→ **INSTRUCTIONS FOR THE TASK**
For the data below, report only the number of lines containing the string "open".

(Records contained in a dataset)

--- START ---

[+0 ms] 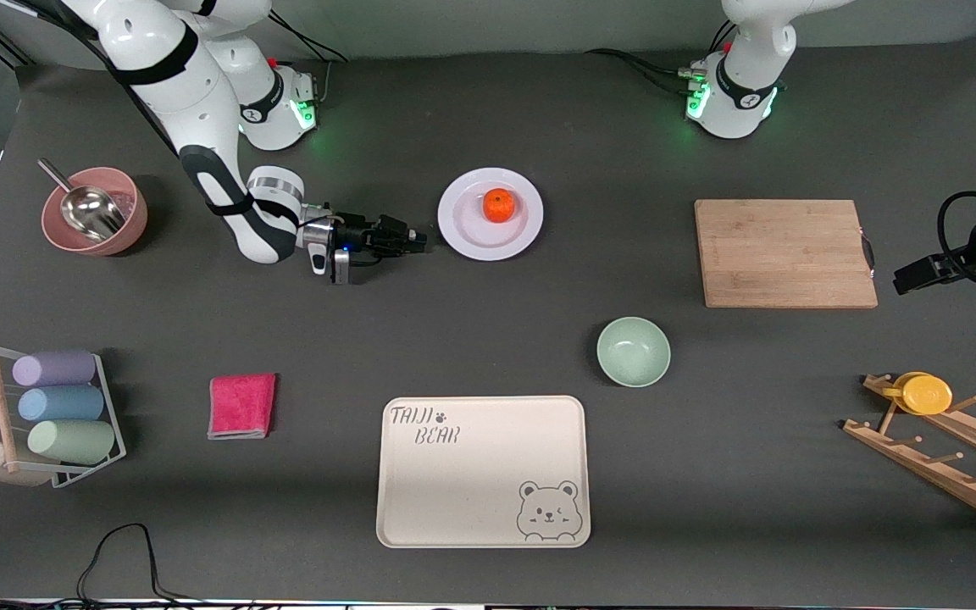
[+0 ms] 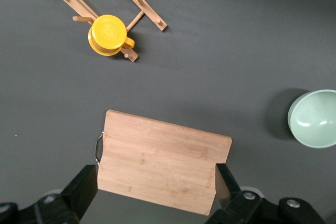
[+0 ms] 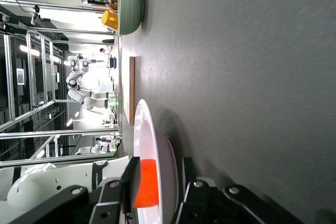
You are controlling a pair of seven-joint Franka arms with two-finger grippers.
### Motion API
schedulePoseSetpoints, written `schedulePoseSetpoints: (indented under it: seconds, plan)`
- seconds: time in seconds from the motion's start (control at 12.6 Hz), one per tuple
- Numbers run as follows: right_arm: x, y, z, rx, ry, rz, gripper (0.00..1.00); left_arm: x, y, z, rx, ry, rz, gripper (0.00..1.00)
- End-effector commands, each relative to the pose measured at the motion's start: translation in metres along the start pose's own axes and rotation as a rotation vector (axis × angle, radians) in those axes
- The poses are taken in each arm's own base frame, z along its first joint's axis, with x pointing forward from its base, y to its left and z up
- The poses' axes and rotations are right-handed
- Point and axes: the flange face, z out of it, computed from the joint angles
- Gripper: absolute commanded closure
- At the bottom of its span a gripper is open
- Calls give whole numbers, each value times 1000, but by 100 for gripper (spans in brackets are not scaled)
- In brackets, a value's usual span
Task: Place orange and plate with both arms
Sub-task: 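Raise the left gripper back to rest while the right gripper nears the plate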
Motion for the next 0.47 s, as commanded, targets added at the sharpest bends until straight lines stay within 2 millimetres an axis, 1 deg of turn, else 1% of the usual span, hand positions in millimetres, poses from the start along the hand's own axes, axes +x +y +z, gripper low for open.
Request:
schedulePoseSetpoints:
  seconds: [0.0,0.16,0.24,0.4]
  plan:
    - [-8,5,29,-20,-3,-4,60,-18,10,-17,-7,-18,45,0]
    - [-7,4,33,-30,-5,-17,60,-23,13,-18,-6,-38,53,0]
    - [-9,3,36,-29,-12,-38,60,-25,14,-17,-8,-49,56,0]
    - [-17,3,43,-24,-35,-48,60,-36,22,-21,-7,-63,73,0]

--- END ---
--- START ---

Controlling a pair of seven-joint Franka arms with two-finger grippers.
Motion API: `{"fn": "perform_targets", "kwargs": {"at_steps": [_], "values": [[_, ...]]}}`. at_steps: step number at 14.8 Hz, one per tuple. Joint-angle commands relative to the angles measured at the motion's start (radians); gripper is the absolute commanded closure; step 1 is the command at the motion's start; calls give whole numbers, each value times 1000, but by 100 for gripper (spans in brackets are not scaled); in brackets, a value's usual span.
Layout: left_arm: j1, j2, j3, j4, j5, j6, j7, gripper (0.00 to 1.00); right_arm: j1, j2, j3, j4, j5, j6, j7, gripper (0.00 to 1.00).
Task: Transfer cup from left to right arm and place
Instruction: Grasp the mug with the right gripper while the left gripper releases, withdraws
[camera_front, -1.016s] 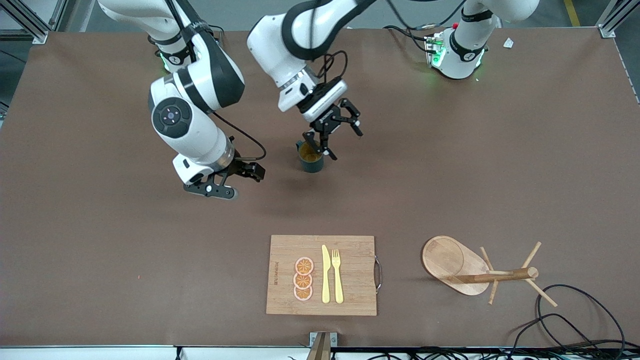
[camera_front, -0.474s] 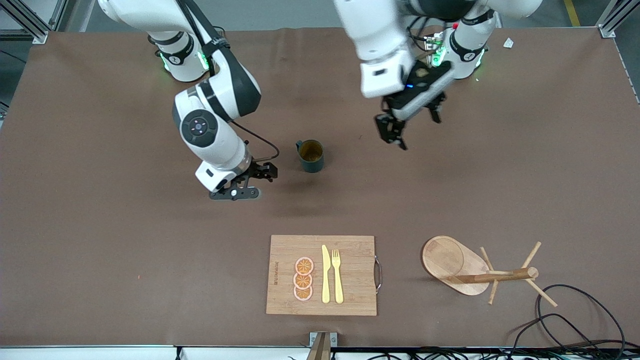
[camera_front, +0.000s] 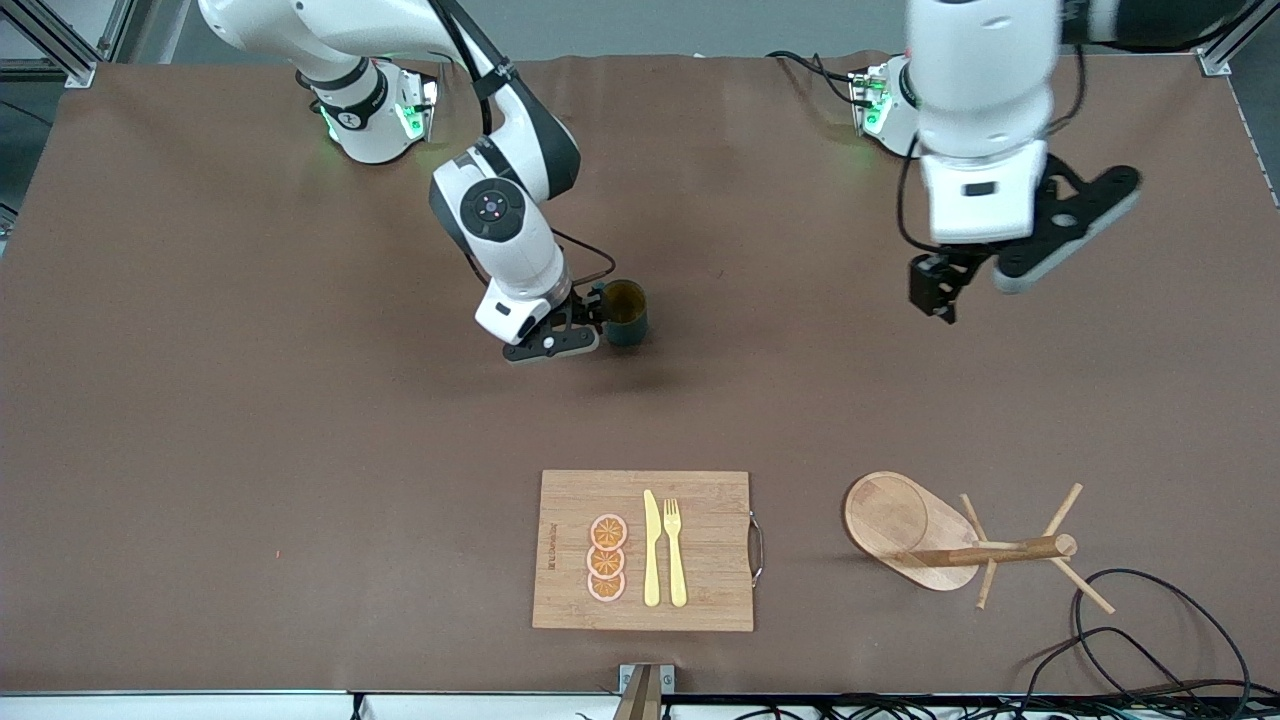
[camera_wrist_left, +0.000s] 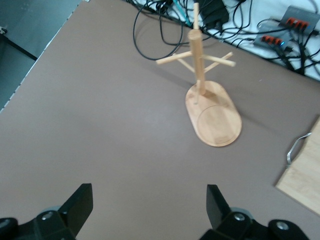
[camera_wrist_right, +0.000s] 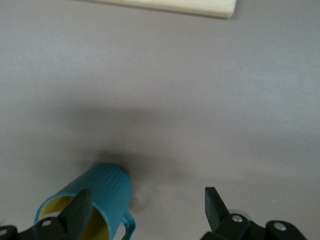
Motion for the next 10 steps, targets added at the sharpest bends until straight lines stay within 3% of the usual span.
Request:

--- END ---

→ **ANSWER BELOW**
2